First Horizon National Corp. and IBERIABANK Corporation on Monday announced receipt of regulatory approval from the Board of Governors of the Federal Reserve System to complete their previously announced all-stock merger of equals.
According to a release, upon completion of the merger, the combined company will be one of the largest financial services companies headquartered in the South and one of the top 25 banks in the United States, in deposits. The Companies expect the merger to be completed on July 1, 2020, pending customary closing conditions.
“We are pleased to receive regulatory approval to merge our two companies,” said Bryan Jordan, Chairman and CEO of First Horizon. “First Horizon and IBERIABANK together will be well positioned to navigate a changing financial services landscape, deliver superior client solutions, strengthen the communities we serve and create strong returns for our shareholders.”
“I am tremendously proud of how focused our teams have remained throughout the unforeseen disruption of a global pandemic. Our colleagues have demonstrated an unwavering dedication to our clients and communities while setting the stage for a highly successful integration," Jordan continued.
“Today’s approval represents an important milestone as we join forces to create a leading regional financial services company dedicated to enriching the lives of our clients, associates and communities,” said Daryl Byrd, President and CEO of IBERIABANK. “By aligning our relationship-oriented cultures, we will continue to transform the way we do business to meet clients’ needs in this dynamic environment and provide a great place to work for our associates.”

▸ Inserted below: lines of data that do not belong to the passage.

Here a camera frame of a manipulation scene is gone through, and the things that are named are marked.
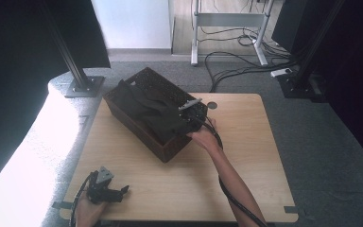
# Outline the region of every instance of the person's left hand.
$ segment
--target person's left hand
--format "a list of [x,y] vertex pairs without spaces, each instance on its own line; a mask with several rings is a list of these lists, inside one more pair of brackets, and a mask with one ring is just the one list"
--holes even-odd
[[93,204],[87,197],[87,192],[83,191],[78,198],[78,206],[76,207],[76,226],[77,227],[92,227],[101,217],[107,202],[103,201],[100,204]]

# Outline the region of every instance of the white wall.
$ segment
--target white wall
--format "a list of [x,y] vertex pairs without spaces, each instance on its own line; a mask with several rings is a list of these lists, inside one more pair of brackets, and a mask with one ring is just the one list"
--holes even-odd
[[92,0],[107,49],[170,49],[173,0]]

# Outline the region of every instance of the open box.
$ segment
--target open box
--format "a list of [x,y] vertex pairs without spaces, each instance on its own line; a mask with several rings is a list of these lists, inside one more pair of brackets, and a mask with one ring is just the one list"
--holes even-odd
[[[190,96],[181,88],[148,67],[131,78],[126,79],[125,82],[133,84],[141,89],[154,89],[155,92],[162,94],[179,107],[184,105],[187,100],[195,99],[193,96]],[[147,124],[142,121],[132,119],[112,101],[116,96],[116,93],[117,87],[110,90],[103,96],[111,110],[111,113],[130,131],[132,131],[162,162],[167,163],[170,161],[191,141],[190,137],[186,135],[179,135],[172,137],[165,143],[162,142]],[[207,107],[202,103],[198,103],[198,105],[206,115],[208,111]]]

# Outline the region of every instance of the white metal frame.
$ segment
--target white metal frame
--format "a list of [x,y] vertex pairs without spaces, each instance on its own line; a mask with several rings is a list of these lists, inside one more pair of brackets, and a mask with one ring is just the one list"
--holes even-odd
[[253,46],[261,64],[267,65],[268,62],[261,49],[261,43],[267,28],[273,1],[269,0],[265,13],[201,13],[199,12],[199,0],[196,0],[196,9],[193,16],[194,34],[191,48],[191,64],[196,66],[199,63],[199,43],[197,40],[199,26],[248,26],[260,27],[258,38],[256,41],[253,41]]

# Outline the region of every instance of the wooden table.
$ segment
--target wooden table
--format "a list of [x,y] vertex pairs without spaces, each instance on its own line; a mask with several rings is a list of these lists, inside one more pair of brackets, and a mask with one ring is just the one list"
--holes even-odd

Clients will continue to be served through their respective First Horizon or IBERIABANK branches, websites, mobile apps, financial advisors and relationship managers until systems are integrated. IBERIABANK will adopt the First Horizon name following operating systems conversion, expected to occur in 2021.
Under the terms of the merger agreement, IBERIABANK shareholders will receive 4.584 shares of First Horizon for each IBERIABANK share they own.
After closing, approximately 56% of the combined company will be held by legacy First Horizon shareholders and approximately 44% will held by legacy IBERIABANK shareholders. Following closing, the combined company will operate under the First Horizon National Corp. name, common shares will trade on the New York Stock Exchange under ticker symbol “FHN,” and depositary shares representing interests in First Horizon Series B, C and D preferred shares will trade on the New York Stock Exchange under the ticker symbols “FHN PR B,” “FHN PR C” and “FHN PR D,” respectively.
The regulatory approval process also included previously-received approvals from the Tennessee Department of Financial Institutions and the Louisiana Office of Financial Institutions. No further regulatory approvals are required to complete the merger of First Horizon and IBERIABANK.